The 1957 model year debuted a new D-501, which replaced the D-500 from the year before as the top Coronet. The D-501 received Chrysler's proven 354 cuin Hemi V8, which were actually leftover engines from the 1956 Chrysler 300B production. Camshafts from the 1957 Chrysler 392 cuin engines were installed in the 354 cuin V8s. A pair of Carter four-barrel carburetors fed the 10.0:1 compression ratio to produce 340 bhp, shared with the DeSoto Adventurer and the Chrysler 300C. Other changes included the addition of the Torsion-Aire Ride (torsion bar) front suspension and a heavy-duty suspension with heavy-duty shock absorbers and a heavy-duty leaf-sprung rear. A 3.73:1 rear axle was standard with the three-speed manual transmission and automatic cars included a 3.18:1 rear axle. There were 13 optional rear axles available, ranging from 2.92:1 through 6.17:1. The D-501 received 7.60x15 tires on 15x8-inch wheels. Brakes were 12 in diameter drums. Only 101 D-501s were produced. A padded dash was optional.

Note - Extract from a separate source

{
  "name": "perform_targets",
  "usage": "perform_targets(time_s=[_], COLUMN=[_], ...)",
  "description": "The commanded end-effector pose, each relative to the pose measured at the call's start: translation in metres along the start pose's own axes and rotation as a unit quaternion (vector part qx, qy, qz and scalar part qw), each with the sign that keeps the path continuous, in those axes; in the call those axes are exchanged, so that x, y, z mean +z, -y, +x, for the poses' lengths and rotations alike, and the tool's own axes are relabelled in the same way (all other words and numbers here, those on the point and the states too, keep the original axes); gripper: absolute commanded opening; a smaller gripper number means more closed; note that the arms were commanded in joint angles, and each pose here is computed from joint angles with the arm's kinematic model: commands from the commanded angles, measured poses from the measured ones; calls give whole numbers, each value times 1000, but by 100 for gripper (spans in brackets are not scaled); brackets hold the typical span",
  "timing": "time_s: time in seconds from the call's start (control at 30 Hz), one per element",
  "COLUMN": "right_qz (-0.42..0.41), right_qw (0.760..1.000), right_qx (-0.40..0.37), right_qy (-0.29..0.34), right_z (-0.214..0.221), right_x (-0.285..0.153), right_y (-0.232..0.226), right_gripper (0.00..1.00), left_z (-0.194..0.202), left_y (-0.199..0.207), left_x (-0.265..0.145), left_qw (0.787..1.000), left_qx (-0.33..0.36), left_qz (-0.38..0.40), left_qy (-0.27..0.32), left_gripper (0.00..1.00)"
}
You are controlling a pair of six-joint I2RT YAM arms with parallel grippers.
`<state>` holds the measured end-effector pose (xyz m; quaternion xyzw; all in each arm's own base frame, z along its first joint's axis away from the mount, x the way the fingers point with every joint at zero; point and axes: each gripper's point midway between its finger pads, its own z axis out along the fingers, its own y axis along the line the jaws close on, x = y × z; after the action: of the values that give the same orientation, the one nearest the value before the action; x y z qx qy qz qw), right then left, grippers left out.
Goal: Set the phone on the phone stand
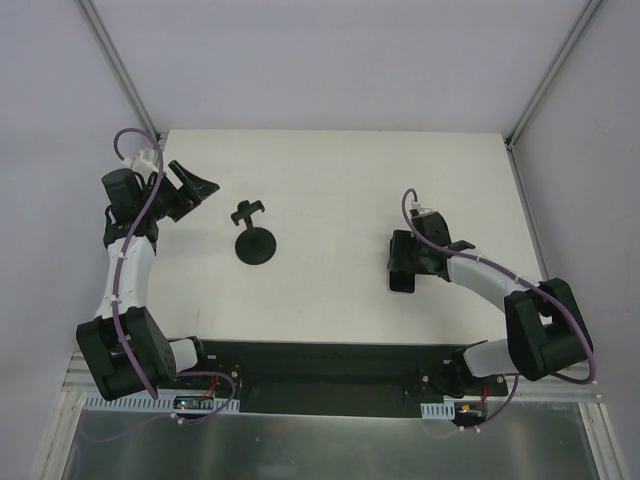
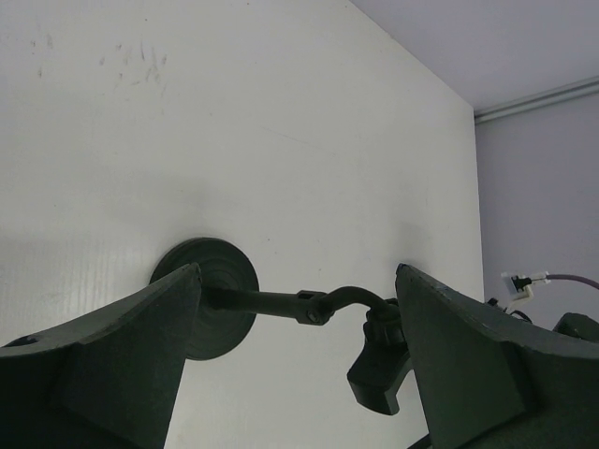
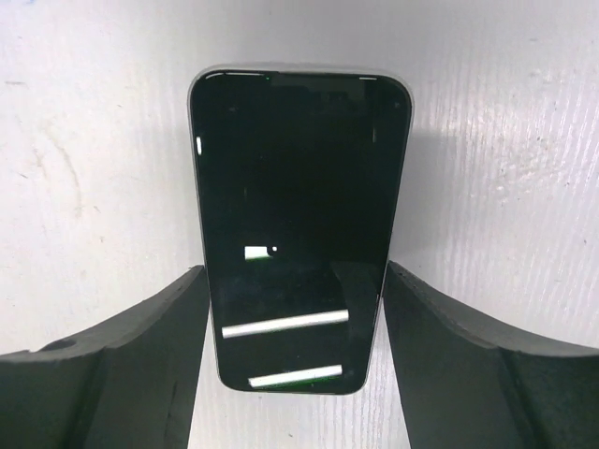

In the September 1957 issue of Popular Mechanics, owners of both the Coronet six-cylinder and eight-cylinder were surveyed. Many (37.6% of I6 owners and 34.8% of V8 owners) complained that there were too many water leaks. When PM tested a V8 Coronet for water resistance, water got into the engine and pooled in "two spark plug wells" which had to be siphoned out before the engine could run with all cylinders again. However, many did like the exterior styling and the ride comfort. Acceleration from 0-60 mph on 90 octane gasoline was 12.3 seconds.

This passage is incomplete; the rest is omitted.